▶ TASK DETAILS: In your reply, reproduce the lines from the first one below to the line containing "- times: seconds", inclusive, exactly as they stand.

▶ SOURCE DATA:
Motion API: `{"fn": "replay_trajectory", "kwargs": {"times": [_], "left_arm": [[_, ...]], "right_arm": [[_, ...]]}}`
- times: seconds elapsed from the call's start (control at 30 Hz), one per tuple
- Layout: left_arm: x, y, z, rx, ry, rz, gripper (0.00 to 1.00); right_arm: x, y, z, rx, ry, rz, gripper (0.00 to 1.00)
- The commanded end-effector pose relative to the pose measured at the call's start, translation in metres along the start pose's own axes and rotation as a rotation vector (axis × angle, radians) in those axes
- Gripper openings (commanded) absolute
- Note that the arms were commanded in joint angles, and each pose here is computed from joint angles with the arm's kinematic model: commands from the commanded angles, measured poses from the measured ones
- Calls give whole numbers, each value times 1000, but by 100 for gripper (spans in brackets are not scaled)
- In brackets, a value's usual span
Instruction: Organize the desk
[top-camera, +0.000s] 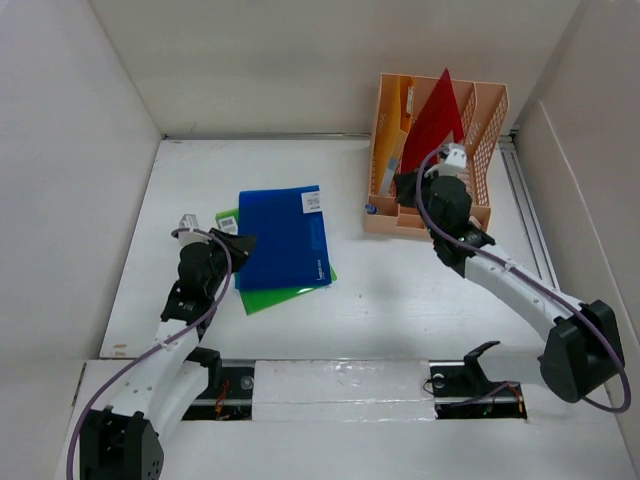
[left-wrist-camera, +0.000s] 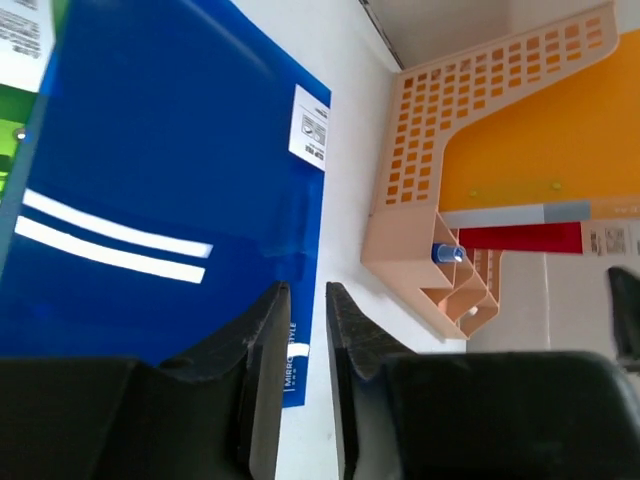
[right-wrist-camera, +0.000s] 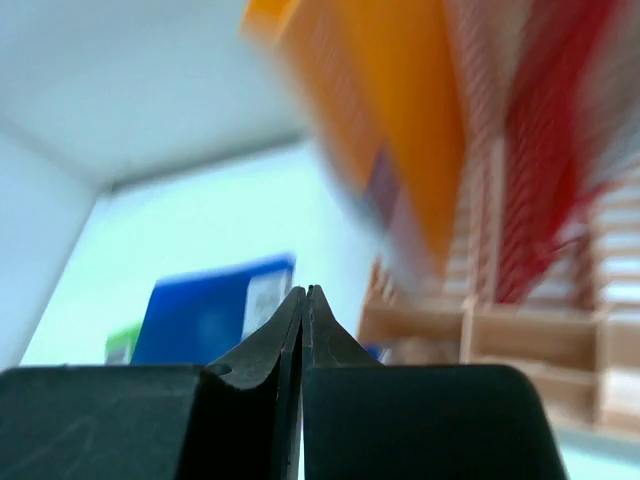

▶ ANSWER TO THE EXERCISE:
Motion API: `{"fn": "replay_trajectory", "kwargs": {"times": [_], "left_arm": [[_, ...]], "right_arm": [[_, ...]]}}`
- times: seconds elapsed from the call's start (control at 30 Hz), one per tuple

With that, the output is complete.